Check every line of the data below for "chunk". Copy each one that has it.

» Exercise data:
◆ ◆ ◆
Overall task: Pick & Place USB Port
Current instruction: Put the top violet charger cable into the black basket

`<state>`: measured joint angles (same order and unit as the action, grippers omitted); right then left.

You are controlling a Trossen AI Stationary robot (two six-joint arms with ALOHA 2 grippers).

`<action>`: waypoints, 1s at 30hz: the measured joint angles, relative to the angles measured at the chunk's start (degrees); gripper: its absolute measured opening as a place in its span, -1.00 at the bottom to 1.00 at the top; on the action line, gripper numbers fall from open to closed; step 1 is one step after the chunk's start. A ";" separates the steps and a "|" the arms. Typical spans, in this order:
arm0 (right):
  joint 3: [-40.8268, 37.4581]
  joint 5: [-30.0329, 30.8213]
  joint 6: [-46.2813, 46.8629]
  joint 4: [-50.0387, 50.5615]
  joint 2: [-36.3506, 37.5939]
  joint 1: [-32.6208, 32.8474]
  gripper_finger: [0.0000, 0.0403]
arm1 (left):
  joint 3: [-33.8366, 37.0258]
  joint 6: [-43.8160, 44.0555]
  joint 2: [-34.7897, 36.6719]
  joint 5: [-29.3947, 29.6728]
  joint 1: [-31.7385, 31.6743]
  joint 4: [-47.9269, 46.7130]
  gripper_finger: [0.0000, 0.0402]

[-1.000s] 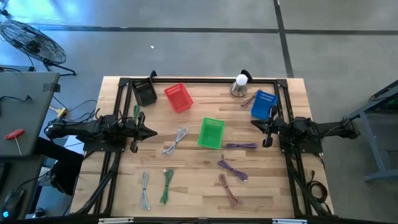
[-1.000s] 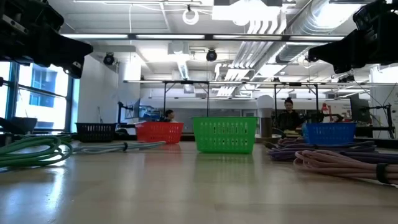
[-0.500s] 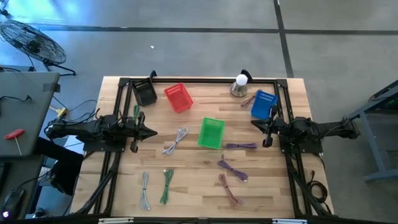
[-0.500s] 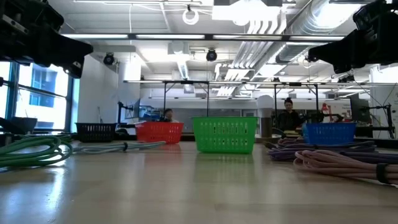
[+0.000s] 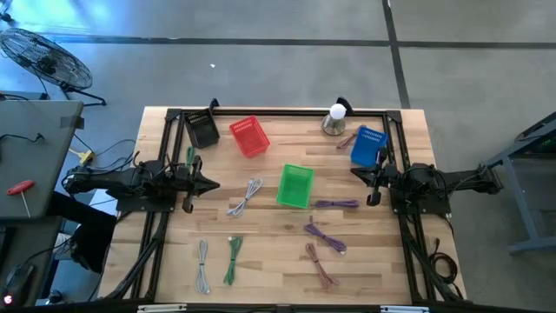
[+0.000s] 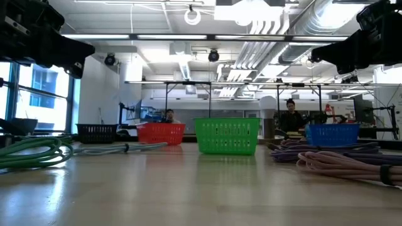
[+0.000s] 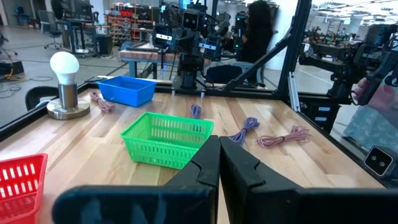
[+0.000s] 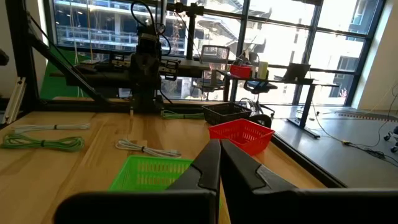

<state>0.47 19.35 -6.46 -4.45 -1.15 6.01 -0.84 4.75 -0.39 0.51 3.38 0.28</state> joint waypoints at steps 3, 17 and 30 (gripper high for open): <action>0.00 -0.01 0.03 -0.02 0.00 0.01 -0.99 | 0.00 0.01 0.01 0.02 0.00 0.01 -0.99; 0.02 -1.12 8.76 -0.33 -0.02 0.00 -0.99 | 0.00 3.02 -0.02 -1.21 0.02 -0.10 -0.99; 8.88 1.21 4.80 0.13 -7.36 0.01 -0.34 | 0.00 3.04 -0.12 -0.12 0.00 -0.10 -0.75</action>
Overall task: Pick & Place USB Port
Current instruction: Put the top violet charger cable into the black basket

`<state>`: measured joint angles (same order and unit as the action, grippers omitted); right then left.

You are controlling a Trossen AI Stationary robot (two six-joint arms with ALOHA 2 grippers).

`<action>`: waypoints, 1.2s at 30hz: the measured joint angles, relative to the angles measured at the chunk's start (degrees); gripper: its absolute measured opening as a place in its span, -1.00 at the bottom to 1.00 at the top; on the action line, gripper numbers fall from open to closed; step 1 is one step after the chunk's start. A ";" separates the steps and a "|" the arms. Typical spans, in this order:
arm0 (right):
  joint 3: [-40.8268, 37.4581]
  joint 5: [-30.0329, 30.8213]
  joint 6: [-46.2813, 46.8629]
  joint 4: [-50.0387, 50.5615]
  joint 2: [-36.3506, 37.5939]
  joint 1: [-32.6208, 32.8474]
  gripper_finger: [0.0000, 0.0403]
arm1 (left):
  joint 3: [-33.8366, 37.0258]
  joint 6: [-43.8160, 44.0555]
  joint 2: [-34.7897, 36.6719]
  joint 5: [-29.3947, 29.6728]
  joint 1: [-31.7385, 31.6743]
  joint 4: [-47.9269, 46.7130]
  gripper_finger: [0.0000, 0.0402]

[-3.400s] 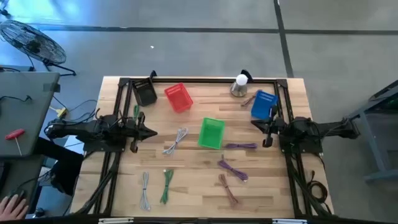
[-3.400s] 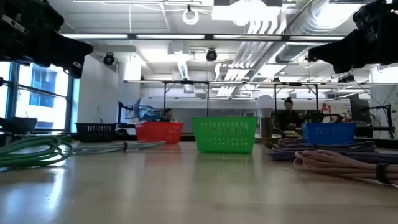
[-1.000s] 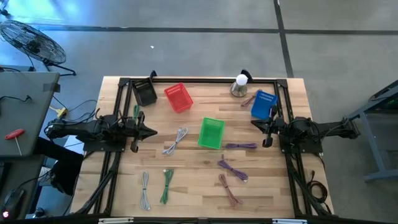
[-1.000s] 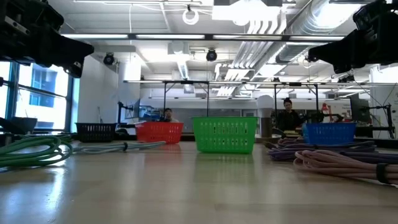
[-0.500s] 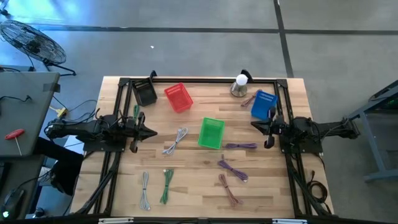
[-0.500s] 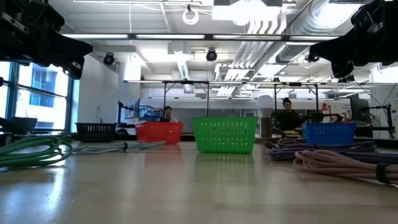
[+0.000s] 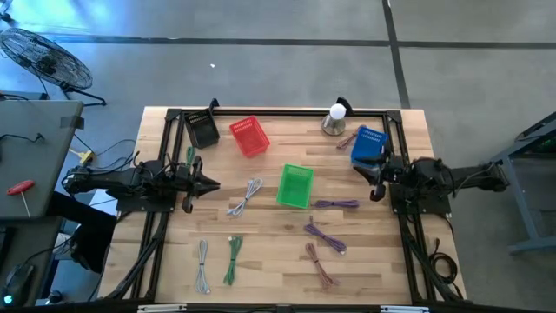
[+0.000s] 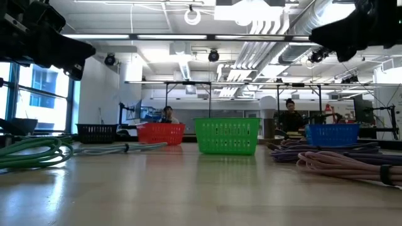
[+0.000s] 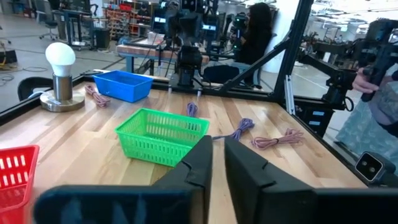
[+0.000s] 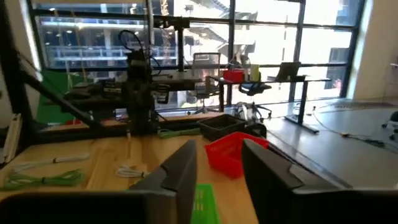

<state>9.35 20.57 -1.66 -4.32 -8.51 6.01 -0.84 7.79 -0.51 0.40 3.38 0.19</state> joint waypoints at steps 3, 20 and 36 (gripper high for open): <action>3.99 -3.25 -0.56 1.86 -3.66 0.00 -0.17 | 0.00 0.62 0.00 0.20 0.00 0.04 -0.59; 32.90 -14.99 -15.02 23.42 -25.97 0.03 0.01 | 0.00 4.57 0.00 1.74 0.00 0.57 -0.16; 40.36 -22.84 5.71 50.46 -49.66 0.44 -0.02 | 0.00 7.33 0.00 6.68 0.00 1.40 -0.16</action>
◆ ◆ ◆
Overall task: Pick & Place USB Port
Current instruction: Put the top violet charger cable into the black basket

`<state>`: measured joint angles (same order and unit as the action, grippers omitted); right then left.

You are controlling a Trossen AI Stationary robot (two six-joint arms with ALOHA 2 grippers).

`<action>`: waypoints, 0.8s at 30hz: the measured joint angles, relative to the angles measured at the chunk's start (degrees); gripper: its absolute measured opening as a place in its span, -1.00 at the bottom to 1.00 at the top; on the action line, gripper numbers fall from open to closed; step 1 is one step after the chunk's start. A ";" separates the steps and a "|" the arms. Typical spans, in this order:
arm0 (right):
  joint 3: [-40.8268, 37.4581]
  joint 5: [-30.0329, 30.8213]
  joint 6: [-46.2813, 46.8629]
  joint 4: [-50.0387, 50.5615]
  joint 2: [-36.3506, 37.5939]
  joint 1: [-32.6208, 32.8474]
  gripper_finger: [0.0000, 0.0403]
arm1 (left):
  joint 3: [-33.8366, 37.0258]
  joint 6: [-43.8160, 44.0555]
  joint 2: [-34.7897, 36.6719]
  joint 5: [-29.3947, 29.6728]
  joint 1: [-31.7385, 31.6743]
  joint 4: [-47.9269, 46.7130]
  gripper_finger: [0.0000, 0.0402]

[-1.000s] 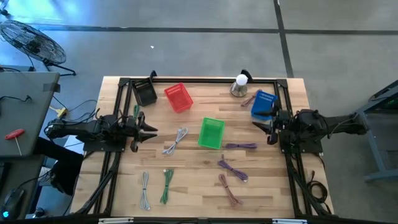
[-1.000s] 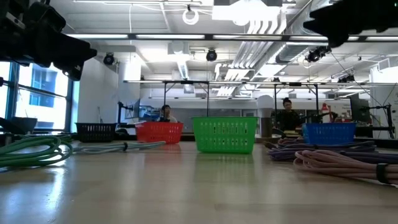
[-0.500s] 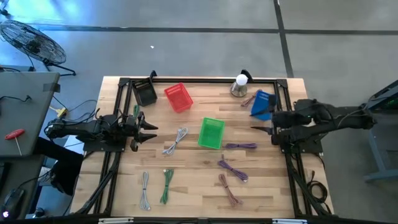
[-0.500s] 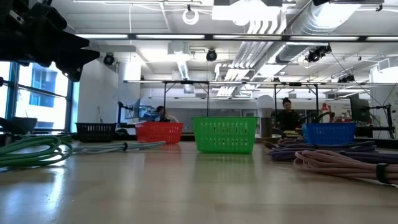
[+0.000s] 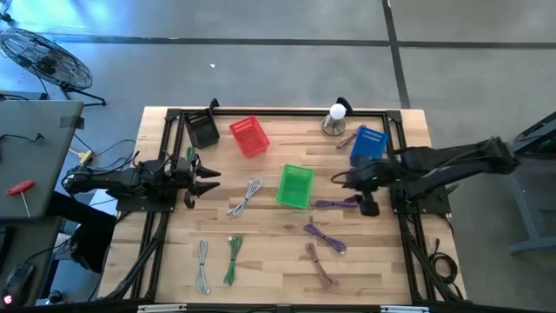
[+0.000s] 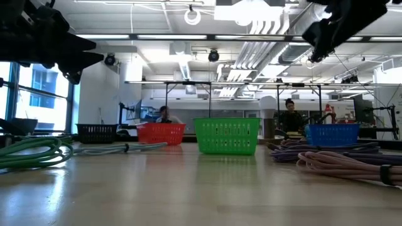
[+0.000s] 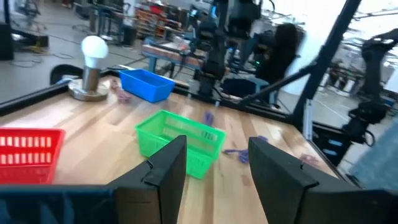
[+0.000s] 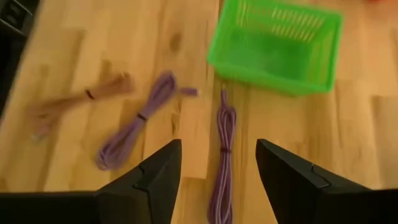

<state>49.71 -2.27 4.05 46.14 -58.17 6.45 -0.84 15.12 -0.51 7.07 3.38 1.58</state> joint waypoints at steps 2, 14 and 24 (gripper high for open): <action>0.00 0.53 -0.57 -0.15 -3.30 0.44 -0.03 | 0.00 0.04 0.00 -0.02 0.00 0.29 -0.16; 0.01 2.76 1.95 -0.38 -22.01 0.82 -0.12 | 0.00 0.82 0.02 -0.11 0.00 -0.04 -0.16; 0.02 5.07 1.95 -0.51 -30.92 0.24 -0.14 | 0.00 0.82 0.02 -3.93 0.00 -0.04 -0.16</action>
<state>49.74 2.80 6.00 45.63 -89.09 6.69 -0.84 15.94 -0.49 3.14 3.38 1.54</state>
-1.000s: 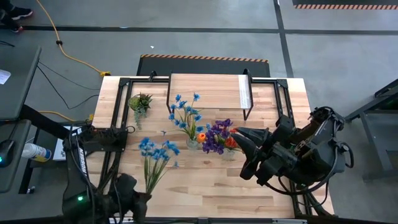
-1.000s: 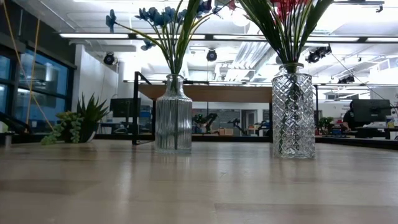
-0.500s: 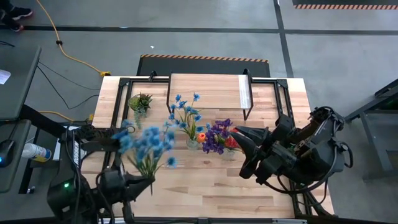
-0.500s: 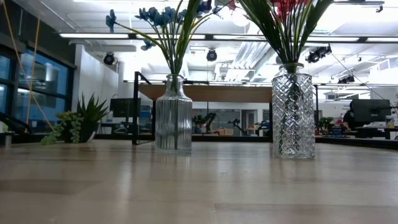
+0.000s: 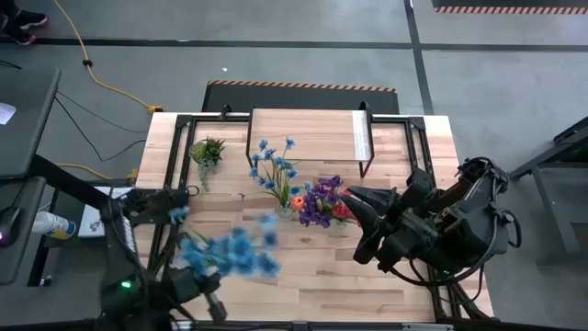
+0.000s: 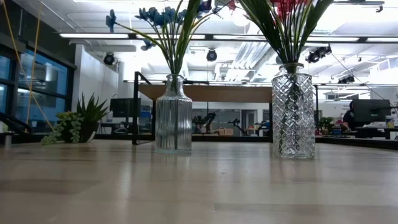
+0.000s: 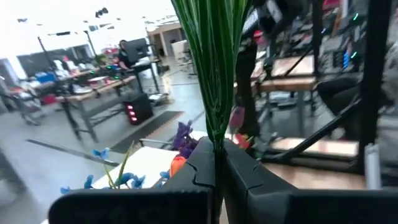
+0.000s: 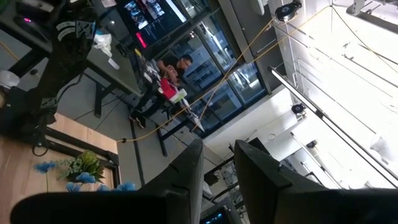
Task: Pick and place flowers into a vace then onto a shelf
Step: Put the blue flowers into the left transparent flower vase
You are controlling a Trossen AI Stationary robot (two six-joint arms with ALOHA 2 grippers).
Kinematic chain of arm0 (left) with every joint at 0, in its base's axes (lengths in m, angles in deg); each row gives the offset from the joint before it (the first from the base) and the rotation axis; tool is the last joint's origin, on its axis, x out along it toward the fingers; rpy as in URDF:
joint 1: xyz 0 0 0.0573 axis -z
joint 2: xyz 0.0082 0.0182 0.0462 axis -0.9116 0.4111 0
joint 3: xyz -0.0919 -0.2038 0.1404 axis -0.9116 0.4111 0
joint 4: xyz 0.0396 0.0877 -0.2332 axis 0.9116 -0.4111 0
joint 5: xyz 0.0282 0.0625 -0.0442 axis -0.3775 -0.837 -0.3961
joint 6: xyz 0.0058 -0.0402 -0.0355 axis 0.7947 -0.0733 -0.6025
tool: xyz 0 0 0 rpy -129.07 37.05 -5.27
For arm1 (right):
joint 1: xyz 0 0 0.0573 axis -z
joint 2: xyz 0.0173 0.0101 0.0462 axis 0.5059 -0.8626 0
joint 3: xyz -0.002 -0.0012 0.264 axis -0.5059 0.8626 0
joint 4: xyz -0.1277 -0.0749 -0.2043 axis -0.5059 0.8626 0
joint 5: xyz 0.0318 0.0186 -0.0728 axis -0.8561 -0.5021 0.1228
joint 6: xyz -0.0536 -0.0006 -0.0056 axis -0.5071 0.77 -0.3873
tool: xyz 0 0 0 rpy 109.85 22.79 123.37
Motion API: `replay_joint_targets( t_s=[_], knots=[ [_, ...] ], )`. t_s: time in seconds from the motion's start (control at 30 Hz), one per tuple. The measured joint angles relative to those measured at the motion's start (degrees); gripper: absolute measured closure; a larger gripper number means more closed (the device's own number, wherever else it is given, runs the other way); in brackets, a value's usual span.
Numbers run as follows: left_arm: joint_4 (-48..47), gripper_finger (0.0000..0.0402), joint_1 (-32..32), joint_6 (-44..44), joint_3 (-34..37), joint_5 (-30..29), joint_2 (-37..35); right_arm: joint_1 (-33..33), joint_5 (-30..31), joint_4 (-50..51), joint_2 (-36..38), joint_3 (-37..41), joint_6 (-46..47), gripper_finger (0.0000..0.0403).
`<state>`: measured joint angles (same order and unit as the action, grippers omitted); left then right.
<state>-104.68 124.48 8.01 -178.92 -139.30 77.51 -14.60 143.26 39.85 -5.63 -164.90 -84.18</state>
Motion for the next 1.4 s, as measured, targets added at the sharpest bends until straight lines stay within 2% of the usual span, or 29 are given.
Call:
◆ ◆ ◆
» Response to this task:
`<action>`: waypoints, 1s at 30hz: the measured joint angles, relative to the angles measured at the chunk's start (degrees); gripper: its absolute measured opening as a place in its span, -1.00 at the bottom to 1.00 at the top; on the action line, gripper numbers fall from open to closed; step 1 is one step after the chunk's start. A ";" separates the steps and a "|" the arms. Typical spans, in this order:
`<action>`: waypoints, 1.2s at 30hz: the measured joint angles, relative to the angles measured at the chunk's start (degrees); gripper: its absolute measured opening as a place in its span, -1.00 at the bottom to 1.00 at the top; on the action line, gripper numbers fall from open to closed; step 1 is one step after the chunk's start. A ";" separates the steps and a "|" the arms. Typical spans, in this order:
`<action>`: waypoints, 0.8s at 30hz: the measured joint angles, relative to the angles measured at the chunk's start (degrees); gripper: its absolute measured opening as a place in its span, -1.00 at the bottom to 1.00 at the top; on the action line, gripper numbers fall from open to closed; step 1 is one step after the chunk's start. A ";" separates the steps and a "|" the arms. Typical spans, in this order:

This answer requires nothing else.